• **Your assignment**:
Only one span of the listing below should come back. It runs from the line with "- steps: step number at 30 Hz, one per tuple" through the line with "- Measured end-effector", and each of its lines must be reproduced exactly.

• **Records for this task**:
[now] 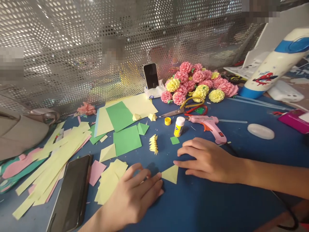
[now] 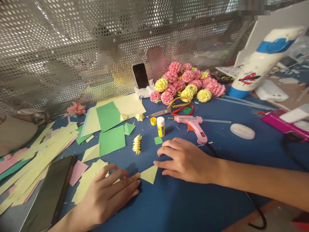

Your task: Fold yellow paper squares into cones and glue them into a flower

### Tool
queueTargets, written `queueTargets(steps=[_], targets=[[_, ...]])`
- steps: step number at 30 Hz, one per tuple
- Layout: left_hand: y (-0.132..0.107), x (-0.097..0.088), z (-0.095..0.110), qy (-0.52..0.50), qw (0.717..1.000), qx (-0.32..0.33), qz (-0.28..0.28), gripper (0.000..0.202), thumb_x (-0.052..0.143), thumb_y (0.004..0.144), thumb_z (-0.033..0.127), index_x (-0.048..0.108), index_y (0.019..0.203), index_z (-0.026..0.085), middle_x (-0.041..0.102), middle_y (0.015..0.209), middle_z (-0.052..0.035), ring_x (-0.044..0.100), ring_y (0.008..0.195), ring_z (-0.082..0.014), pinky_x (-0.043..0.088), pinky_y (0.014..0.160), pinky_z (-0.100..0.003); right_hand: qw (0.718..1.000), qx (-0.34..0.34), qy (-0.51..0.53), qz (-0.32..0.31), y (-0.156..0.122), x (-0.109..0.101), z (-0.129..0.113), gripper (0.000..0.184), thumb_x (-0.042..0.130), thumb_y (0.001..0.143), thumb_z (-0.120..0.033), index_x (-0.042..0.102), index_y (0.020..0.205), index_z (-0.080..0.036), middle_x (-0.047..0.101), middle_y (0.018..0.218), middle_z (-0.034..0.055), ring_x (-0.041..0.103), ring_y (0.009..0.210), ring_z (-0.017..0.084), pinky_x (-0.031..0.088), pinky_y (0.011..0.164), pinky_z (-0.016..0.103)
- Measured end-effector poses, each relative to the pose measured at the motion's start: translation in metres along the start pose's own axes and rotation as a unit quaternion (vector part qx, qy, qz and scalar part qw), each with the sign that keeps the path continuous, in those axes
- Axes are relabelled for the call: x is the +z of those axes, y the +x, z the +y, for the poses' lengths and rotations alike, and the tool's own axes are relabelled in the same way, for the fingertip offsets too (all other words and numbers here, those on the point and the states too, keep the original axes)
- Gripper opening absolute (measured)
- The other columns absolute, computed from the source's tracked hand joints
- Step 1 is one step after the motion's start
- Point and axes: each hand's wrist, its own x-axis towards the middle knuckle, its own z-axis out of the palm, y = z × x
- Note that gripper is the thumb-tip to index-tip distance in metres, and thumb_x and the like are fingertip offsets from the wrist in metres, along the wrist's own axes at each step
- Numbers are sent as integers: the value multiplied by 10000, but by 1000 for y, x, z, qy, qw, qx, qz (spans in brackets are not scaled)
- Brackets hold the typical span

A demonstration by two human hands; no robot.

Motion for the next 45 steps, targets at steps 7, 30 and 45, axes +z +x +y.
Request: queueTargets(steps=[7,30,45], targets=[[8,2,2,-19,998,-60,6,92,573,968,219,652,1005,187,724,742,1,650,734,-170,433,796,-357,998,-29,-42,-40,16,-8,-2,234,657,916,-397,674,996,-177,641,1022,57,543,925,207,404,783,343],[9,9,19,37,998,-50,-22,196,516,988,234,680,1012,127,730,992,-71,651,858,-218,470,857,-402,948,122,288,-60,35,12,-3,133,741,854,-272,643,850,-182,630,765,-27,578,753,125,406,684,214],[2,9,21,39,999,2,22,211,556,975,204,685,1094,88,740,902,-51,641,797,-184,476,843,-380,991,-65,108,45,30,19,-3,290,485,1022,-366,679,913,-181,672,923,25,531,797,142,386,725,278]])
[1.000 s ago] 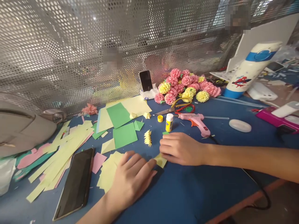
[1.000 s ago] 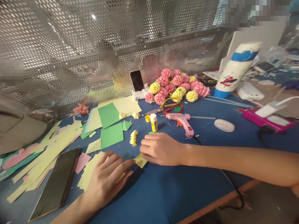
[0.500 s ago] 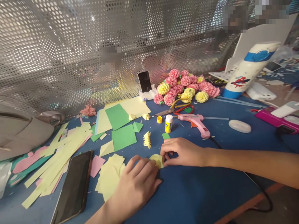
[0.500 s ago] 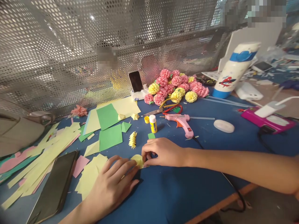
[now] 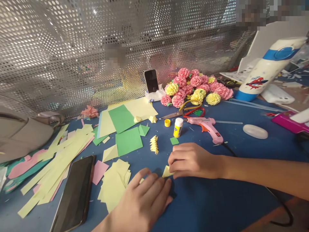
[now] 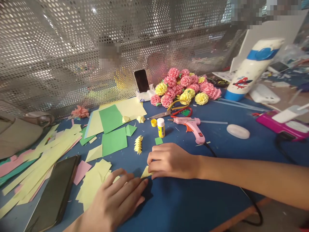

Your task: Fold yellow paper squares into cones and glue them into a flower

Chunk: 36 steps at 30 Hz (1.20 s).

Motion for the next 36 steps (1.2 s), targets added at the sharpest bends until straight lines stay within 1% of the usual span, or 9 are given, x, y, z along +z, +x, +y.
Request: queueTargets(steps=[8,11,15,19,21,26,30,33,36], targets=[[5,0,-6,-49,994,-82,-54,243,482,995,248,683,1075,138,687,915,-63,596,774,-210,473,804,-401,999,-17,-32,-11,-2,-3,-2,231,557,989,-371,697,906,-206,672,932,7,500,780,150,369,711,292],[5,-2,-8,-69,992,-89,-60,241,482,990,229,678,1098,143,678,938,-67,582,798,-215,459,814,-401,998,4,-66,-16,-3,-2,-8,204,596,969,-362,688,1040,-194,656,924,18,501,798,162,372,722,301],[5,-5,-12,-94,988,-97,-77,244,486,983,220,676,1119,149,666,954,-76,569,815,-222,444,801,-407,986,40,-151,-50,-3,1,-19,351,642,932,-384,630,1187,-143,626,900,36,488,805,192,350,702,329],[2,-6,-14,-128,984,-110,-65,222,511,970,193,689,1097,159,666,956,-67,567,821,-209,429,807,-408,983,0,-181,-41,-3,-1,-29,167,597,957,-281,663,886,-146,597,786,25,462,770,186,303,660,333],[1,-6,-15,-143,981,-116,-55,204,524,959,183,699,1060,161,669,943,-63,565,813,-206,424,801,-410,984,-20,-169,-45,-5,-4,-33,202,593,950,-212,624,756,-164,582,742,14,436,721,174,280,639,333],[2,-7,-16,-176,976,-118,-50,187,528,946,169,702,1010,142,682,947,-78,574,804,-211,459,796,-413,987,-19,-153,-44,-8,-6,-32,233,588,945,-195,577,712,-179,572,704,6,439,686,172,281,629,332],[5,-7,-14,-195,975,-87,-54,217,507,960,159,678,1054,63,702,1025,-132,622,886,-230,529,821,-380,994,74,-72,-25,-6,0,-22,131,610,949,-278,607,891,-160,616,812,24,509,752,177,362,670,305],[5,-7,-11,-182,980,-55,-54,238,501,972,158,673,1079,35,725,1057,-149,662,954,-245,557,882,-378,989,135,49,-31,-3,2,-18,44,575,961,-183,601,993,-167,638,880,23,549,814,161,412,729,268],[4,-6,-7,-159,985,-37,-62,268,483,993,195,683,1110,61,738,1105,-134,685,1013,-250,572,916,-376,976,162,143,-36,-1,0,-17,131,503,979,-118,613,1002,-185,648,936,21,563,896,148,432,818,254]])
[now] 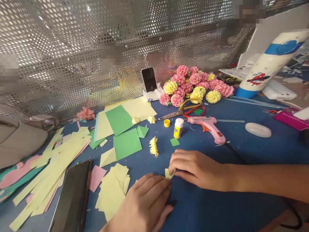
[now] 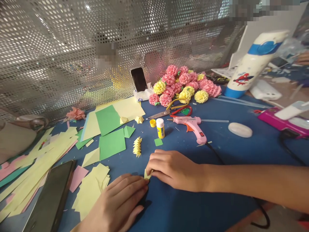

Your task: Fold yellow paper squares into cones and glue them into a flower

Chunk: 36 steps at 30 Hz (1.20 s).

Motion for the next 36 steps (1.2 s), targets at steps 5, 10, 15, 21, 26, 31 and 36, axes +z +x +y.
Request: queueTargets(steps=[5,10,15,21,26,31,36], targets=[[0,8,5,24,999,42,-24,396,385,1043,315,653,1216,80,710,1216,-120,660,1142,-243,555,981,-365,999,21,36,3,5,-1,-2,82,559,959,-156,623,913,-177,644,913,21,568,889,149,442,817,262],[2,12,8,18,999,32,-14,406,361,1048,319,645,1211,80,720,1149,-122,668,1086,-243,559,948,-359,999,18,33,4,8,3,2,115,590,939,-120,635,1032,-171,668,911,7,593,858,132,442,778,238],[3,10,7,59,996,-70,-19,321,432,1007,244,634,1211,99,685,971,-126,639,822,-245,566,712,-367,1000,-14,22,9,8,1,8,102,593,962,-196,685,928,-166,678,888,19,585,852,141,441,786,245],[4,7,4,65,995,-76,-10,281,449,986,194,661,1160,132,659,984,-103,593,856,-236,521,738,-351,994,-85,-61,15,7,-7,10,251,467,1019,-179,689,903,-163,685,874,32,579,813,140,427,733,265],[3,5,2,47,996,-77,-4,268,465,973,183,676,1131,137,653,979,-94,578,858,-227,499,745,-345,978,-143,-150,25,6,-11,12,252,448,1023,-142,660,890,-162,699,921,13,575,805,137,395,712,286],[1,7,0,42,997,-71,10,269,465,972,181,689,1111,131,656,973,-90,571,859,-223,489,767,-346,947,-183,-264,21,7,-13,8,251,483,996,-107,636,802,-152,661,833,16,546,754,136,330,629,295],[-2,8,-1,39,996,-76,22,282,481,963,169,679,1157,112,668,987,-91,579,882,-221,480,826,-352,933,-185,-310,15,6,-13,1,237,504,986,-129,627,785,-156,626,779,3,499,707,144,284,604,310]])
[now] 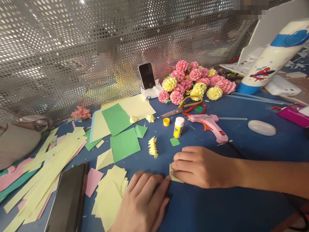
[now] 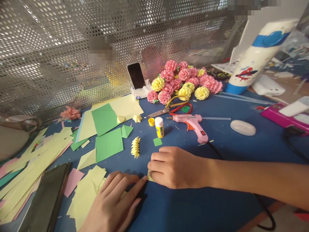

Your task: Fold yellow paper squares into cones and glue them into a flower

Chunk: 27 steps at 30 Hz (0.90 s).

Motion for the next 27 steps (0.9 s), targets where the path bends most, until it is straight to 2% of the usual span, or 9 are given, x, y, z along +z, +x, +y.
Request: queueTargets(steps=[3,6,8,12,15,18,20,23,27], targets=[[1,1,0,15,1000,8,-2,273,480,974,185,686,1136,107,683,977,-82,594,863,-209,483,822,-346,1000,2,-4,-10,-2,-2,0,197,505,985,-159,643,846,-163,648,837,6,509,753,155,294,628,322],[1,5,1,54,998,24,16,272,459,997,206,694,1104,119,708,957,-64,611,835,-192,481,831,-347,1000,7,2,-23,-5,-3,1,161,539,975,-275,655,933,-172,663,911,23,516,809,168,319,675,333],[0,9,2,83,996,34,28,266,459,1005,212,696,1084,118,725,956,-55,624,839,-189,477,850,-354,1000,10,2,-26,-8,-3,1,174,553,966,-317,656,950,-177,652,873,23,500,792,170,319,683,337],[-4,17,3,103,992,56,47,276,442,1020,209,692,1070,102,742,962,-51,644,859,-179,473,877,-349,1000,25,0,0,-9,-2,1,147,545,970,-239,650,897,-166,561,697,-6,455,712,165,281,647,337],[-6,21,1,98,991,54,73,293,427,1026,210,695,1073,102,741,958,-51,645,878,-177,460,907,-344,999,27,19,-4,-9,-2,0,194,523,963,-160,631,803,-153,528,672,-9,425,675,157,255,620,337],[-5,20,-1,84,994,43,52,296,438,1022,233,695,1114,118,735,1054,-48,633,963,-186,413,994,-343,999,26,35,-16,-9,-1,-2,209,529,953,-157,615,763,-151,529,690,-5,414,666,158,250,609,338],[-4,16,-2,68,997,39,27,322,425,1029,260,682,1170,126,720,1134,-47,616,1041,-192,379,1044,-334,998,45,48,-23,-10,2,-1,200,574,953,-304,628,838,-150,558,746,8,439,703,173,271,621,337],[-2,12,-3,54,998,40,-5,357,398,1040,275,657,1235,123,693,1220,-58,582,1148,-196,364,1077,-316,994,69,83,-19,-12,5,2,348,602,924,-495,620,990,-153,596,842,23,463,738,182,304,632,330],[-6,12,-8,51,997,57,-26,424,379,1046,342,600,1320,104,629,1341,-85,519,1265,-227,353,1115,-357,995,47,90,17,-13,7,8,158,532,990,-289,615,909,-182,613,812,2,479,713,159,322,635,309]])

• **Answer**:
- steps: step number at 30 Hz, one per tuple
- Layout: left_hand: y (-0.132..0.107), x (-0.097..0.088), z (-0.095..0.110), qy (-0.52..0.50), qw (0.717..1.000), qx (-0.32..0.33), qz (-0.28..0.28), gripper (0.000..0.202), thumb_x (-0.052..0.143), thumb_y (0.004..0.144), thumb_z (-0.033..0.127), index_x (-0.048..0.108), index_y (0.019..0.203), index_z (-0.026..0.085), middle_x (-0.041..0.102), middle_y (0.015..0.209), middle_z (-0.052..0.035), ring_x (-0.044..0.100), ring_y (0.008..0.195), ring_z (-0.082..0.014), pinky_x (-0.043..0.088), pinky_y (0.014..0.160), pinky_z (-0.100..0.003); right_hand: qw (0.718..1.000), qx (-0.34..0.34), qy (-0.51..0.53), qz (-0.32..0.31), y (-0.156..0.122), x (-0.109..0.101), z (-0.129..0.113), gripper (0.000..0.184), thumb_x (-0.042..0.130), thumb_y (0.001..0.143), thumb_z (-0.120..0.033), index_x (-0.042..0.102), index_y (0.020..0.205), index_z (-0.080..0.036), middle_x (-0.047..0.101), middle_y (0.018..0.218), middle_z (-0.034..0.055), ring_x (-0.041..0.103), ring_y (0.009..0.210), ring_z (-0.017..0.084), pinky_x (-0.031..0.088), pinky_y (0.011..0.164), pinky_z (-0.016..0.103)
- Measured end-effector poses, each relative to the pose measured at the motion's start: translation in metres along the start pose's own axes and rotation as a unit quaternion (vector part qx, qy, qz and scalar part qw), each with the sign that keeps the path continuous, in those axes

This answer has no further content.